The response must reproduce exactly every line of the material below holding the word "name".

────────

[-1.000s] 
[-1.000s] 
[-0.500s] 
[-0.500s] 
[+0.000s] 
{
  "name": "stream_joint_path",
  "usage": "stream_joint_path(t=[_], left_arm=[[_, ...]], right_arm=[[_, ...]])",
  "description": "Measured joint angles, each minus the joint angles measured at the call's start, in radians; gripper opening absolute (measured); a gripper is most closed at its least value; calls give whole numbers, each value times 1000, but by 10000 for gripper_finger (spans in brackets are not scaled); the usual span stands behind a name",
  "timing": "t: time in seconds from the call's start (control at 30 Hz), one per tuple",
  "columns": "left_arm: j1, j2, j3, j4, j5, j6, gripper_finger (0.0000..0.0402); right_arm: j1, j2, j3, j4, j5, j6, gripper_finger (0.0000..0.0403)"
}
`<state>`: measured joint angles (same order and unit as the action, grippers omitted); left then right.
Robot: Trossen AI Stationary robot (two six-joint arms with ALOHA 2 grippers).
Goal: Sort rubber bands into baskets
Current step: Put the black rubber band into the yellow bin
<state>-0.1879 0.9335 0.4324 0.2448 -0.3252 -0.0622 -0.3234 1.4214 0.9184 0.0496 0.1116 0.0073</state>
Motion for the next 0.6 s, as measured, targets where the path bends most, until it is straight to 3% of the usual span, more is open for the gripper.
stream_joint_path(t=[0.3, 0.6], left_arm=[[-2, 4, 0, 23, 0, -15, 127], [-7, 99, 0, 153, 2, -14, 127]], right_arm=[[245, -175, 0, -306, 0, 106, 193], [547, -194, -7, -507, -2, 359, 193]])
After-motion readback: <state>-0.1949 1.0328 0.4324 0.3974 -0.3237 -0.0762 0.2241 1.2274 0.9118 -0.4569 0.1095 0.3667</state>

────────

[Answer area]
  "name": "stream_joint_path",
  "description": "Measured joint angles, each minus the joint angles measured at the call's start, in radians; gripper opening absolute (measured); a gripper is most closed at its least value; calls give whole numbers, each value times 1000, but by 10000 for gripper_finger (spans in brackets are not scaled); the usual span stands behind a name",

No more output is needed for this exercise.